### Problem statement
Count the lines in the data below that have "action" in them, and reply with only that number.
═════ Records provided ═════
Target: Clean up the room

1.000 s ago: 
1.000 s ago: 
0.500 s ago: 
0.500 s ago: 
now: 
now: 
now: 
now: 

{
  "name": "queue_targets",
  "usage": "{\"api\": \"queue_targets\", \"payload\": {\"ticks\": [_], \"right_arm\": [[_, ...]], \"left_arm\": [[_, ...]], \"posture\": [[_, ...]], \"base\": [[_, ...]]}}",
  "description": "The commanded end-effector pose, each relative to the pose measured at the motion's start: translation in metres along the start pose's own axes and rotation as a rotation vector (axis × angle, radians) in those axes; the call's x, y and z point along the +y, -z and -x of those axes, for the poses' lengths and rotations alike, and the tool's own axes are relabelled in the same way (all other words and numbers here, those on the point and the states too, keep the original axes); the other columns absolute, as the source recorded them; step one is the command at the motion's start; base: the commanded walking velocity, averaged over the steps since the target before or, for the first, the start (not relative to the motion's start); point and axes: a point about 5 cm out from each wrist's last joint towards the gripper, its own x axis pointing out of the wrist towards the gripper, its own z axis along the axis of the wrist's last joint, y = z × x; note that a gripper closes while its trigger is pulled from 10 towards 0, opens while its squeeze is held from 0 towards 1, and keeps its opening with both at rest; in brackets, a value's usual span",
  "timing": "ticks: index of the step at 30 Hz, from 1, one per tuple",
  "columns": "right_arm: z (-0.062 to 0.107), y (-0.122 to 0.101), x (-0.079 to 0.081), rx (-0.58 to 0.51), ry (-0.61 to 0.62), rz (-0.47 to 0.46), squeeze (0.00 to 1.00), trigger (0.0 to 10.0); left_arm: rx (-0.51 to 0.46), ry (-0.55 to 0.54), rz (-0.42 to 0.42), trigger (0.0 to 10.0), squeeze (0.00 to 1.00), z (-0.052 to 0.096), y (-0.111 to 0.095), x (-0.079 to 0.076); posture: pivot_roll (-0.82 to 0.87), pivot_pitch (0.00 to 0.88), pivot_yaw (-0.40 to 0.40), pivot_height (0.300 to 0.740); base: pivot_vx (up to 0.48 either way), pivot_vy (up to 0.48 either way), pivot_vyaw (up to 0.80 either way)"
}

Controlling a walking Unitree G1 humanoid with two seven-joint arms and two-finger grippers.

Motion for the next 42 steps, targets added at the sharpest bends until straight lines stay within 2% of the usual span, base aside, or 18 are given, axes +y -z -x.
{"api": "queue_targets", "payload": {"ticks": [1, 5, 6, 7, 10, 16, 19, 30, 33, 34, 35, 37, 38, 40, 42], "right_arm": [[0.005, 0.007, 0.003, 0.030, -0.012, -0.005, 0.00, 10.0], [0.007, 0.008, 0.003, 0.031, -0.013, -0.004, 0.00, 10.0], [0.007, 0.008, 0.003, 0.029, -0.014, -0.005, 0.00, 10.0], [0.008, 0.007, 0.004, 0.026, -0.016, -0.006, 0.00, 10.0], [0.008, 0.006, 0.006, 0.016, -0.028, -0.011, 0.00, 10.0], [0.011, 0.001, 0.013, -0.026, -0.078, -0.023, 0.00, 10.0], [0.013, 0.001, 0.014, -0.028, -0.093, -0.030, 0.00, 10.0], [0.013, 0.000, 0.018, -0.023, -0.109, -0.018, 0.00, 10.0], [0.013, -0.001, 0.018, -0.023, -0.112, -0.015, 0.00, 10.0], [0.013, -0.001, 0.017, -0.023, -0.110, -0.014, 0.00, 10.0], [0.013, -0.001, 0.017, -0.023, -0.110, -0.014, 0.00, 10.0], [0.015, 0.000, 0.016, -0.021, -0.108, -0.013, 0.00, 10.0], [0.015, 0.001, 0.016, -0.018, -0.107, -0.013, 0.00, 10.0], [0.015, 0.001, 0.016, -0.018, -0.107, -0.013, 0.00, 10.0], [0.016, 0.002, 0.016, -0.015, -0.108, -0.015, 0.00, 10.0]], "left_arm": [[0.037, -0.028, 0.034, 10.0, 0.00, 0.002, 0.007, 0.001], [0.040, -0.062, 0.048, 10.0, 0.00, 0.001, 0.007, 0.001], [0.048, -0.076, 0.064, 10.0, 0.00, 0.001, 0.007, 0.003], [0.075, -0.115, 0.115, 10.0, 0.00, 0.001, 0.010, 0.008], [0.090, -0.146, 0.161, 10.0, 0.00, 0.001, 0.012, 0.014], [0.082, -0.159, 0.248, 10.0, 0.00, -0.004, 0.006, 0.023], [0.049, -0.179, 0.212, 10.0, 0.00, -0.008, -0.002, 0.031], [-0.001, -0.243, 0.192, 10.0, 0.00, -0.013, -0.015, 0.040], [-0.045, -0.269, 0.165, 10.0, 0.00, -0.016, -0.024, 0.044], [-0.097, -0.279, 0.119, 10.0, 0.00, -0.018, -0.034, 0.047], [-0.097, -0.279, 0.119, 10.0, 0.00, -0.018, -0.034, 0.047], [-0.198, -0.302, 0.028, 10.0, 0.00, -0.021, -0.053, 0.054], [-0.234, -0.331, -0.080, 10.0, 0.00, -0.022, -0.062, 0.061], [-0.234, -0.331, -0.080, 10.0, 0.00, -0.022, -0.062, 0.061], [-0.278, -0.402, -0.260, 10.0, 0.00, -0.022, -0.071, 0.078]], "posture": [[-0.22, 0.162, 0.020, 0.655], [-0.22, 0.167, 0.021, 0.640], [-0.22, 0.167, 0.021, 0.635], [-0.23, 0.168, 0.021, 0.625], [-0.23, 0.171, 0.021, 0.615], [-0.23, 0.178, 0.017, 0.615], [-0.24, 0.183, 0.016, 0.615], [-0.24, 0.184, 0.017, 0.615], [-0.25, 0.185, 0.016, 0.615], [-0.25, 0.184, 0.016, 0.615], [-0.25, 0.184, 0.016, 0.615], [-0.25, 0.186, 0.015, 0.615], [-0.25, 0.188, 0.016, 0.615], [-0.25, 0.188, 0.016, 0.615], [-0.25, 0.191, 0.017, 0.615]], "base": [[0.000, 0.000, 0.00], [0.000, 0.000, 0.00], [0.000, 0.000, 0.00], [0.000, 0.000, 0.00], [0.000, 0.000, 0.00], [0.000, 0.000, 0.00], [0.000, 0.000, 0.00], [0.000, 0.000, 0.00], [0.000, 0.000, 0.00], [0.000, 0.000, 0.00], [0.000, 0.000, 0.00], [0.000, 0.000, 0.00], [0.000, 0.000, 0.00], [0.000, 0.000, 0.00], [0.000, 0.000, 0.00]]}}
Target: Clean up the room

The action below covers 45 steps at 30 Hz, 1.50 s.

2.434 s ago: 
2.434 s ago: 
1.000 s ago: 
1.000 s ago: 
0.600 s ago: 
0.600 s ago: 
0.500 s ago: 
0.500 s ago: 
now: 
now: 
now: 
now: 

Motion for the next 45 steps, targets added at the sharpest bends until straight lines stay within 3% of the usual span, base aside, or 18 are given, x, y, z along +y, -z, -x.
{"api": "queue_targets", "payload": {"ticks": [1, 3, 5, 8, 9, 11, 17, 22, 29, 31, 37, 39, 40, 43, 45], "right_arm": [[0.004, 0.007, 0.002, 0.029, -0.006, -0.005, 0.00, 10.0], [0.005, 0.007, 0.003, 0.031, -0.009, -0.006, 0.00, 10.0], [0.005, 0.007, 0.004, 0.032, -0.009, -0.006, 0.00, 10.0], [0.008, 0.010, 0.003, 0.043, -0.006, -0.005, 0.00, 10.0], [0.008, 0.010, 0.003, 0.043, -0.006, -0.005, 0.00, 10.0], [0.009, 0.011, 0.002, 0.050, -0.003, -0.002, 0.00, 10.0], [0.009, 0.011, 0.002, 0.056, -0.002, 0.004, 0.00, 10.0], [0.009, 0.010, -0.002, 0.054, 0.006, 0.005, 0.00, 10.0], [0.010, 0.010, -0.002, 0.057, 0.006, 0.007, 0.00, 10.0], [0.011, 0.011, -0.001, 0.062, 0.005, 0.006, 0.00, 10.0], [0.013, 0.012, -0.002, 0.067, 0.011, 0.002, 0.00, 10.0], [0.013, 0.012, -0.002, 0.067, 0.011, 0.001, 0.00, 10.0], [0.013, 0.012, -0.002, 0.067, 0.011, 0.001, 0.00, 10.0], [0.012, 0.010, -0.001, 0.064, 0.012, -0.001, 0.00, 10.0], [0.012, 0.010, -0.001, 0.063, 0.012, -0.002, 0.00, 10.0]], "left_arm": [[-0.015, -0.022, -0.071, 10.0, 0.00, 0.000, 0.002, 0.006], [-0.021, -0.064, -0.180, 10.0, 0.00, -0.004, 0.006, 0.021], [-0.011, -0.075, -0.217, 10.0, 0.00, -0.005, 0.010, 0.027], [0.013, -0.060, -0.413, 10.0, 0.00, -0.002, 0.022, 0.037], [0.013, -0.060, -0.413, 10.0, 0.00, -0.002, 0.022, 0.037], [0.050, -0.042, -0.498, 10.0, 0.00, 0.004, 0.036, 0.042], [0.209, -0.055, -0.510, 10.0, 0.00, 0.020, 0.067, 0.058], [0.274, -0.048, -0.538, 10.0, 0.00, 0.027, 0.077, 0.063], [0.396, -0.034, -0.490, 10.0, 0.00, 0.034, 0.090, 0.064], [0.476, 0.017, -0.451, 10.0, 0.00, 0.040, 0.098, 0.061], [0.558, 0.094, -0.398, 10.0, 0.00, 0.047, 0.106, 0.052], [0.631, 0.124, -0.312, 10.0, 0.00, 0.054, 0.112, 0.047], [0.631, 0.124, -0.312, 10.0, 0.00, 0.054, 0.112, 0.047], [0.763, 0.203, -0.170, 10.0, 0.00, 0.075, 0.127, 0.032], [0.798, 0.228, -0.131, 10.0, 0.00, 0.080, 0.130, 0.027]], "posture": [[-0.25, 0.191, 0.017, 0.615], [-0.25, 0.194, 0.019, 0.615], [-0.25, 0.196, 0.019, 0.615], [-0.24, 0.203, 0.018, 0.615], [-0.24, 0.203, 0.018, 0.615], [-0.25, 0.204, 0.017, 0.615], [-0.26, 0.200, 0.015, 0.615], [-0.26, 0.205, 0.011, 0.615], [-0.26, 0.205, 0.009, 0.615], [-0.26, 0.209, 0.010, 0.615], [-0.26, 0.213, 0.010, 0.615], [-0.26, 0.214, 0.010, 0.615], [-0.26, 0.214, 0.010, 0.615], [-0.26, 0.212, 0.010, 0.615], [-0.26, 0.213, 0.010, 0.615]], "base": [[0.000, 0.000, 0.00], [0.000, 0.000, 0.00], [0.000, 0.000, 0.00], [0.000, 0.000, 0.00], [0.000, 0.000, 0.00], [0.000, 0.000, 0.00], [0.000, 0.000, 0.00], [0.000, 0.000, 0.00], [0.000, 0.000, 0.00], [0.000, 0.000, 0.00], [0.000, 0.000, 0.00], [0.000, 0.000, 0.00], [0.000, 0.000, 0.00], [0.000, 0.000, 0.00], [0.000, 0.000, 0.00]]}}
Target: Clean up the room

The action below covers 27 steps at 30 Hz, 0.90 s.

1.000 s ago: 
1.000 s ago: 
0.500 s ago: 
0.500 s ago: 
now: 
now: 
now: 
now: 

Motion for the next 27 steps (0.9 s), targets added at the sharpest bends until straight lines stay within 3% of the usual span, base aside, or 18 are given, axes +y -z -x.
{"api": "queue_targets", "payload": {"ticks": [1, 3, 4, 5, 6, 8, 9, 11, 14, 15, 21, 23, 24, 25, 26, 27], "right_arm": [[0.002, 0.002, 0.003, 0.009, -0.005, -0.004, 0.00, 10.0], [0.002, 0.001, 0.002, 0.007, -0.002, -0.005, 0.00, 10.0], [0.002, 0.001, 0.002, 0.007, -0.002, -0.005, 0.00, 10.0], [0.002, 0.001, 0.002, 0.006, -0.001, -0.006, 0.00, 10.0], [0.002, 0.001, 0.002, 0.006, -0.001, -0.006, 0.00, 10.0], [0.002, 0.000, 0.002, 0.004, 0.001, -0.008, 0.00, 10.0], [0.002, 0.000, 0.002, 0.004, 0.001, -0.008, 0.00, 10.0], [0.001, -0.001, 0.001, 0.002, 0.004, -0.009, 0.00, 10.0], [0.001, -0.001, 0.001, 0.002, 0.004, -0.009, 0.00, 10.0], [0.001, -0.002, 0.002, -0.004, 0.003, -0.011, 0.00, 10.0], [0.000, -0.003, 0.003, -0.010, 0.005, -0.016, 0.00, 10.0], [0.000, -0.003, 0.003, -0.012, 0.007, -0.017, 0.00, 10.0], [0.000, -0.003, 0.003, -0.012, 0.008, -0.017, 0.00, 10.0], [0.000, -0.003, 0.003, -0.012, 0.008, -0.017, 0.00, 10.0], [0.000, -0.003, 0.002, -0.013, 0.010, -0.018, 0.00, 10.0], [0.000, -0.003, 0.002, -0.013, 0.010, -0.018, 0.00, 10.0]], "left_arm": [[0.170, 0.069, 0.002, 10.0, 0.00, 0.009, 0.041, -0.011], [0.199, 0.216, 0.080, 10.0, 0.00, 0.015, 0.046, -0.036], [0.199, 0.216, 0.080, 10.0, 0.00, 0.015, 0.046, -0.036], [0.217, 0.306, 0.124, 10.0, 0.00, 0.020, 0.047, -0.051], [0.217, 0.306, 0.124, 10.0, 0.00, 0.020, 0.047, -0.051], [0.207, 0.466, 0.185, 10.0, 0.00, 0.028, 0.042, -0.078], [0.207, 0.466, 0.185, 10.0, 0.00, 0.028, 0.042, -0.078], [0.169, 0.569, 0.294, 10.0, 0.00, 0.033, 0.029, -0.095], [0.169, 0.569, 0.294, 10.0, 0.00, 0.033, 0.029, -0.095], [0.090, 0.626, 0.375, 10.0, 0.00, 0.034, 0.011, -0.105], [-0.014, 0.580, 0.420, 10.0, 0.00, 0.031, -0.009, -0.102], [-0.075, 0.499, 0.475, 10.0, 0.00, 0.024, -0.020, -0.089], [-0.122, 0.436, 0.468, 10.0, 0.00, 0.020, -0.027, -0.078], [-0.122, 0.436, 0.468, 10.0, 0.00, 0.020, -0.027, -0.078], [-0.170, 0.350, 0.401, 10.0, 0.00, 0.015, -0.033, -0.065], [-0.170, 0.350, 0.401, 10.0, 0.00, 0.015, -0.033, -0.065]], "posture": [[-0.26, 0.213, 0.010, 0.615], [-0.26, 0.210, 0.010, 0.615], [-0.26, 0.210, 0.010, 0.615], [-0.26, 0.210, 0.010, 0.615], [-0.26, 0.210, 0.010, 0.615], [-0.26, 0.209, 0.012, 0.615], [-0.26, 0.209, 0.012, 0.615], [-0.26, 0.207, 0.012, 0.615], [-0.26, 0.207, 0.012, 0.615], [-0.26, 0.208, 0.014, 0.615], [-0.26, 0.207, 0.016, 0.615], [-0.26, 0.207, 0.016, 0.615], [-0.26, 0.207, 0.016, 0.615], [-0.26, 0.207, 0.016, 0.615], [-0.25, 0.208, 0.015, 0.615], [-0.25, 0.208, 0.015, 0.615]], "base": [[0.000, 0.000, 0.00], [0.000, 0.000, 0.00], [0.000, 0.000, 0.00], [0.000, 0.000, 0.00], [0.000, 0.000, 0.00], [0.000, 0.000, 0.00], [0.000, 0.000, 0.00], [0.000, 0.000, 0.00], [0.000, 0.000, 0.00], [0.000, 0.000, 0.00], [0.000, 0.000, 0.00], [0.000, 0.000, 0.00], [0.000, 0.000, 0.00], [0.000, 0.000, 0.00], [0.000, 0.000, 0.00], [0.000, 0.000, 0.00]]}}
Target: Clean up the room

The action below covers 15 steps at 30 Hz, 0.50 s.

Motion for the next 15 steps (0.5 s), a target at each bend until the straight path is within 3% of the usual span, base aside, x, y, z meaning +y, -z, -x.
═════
### Your response
3